> **Your goal**
Go through the data below line by line and report how many lines contain "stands", giving only that figure.

> **Input records**

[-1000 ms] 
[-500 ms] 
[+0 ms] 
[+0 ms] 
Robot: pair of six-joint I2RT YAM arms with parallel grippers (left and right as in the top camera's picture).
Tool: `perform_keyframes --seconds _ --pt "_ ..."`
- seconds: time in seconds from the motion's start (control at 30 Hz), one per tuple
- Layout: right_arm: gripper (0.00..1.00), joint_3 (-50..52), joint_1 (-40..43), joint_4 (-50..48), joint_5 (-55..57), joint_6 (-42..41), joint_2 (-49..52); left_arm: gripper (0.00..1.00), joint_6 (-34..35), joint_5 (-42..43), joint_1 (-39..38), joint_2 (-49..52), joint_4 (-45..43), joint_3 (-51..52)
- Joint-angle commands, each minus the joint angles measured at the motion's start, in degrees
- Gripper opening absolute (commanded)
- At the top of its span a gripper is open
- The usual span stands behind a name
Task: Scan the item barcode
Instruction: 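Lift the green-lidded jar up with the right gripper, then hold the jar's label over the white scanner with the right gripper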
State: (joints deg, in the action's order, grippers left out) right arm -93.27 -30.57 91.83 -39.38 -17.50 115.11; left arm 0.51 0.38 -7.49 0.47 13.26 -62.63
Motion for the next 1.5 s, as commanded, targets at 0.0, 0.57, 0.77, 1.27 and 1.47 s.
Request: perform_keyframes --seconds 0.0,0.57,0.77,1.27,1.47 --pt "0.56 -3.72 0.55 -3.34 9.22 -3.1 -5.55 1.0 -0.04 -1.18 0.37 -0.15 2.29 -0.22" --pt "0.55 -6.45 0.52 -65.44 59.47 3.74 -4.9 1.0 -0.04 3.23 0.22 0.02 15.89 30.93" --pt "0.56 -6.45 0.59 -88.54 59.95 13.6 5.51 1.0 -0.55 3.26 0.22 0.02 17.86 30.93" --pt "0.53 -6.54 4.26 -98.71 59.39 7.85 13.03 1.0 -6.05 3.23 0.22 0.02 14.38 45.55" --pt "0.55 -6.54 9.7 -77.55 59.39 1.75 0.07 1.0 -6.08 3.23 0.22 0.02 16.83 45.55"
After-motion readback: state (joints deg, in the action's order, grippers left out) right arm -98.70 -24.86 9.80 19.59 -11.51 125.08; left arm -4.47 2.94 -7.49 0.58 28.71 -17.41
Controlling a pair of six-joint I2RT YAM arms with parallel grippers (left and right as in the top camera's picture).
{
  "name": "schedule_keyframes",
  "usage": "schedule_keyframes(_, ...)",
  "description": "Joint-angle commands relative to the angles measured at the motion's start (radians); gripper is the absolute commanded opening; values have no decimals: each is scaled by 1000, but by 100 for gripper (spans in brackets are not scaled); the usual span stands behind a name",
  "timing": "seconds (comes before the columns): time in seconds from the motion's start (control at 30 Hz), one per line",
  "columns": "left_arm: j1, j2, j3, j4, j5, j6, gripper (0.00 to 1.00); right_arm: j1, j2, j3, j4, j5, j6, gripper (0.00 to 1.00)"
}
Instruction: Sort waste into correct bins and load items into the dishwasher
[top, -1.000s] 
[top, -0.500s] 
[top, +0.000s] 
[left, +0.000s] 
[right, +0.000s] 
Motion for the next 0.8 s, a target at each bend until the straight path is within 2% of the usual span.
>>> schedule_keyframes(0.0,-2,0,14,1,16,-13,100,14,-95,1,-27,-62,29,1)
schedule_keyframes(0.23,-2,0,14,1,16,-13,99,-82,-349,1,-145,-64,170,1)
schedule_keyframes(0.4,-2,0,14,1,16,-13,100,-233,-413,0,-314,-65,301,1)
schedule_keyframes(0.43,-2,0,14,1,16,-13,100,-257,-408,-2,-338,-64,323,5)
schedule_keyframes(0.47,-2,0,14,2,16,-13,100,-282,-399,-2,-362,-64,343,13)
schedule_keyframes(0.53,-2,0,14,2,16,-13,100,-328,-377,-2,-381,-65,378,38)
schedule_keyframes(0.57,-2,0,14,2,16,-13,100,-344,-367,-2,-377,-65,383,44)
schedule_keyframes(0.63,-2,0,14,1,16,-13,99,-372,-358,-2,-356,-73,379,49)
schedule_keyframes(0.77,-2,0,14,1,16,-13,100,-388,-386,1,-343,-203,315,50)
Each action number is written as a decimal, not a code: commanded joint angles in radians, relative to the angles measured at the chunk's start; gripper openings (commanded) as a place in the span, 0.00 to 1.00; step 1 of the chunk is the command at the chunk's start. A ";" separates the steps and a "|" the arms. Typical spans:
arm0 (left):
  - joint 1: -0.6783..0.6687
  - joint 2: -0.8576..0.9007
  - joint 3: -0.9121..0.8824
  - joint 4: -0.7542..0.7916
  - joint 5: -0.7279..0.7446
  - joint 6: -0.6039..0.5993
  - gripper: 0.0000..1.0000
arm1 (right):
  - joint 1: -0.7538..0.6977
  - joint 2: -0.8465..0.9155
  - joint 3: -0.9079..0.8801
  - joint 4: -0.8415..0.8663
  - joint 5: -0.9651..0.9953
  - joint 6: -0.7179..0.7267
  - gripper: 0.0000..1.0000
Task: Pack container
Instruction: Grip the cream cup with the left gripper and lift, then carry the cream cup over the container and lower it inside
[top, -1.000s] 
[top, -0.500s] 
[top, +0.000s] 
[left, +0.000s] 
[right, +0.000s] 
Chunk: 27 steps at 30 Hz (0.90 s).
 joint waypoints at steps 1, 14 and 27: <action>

> **Solution to this exercise**
2